* Your task *
Every line in the records below with the string "right" is to be copied out.

........

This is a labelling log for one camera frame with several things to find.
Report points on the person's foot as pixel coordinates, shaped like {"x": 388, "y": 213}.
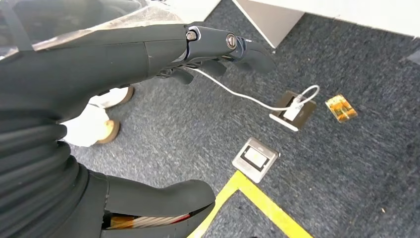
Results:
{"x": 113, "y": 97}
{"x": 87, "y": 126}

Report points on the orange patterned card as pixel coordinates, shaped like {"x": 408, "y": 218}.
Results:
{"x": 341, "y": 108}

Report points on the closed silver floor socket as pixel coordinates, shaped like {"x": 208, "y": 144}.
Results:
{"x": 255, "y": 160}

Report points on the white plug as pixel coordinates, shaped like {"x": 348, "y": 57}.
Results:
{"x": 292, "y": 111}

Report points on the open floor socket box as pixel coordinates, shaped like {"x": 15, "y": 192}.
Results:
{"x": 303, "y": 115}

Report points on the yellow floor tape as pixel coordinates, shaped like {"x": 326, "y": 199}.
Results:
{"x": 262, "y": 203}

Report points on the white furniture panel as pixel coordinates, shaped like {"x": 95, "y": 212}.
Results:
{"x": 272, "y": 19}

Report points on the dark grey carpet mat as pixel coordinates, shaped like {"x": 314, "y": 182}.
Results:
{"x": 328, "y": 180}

........

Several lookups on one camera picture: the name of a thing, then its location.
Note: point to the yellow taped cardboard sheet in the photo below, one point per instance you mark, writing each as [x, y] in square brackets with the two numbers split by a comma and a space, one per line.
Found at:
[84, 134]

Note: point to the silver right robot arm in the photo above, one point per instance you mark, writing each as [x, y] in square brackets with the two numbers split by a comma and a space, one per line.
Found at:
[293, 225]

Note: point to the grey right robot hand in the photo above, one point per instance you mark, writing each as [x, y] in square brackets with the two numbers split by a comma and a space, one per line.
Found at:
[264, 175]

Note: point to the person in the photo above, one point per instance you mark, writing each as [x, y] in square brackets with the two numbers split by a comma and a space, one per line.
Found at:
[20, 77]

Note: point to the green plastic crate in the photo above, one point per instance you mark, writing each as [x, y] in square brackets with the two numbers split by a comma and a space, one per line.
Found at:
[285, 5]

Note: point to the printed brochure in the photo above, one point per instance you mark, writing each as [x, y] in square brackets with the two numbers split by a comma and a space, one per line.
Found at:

........

* Result for this task *
Note: point to the silver right robot arm in the photo above, one point per instance you mark, writing each as [x, y] in square brackets with the two numbers split by a comma and a space, one per line.
Note: point to the grey right robot hand in the photo above, one point per instance you mark, writing each as [x, y] in square brackets with the two numbers split by a comma and a space, one per line.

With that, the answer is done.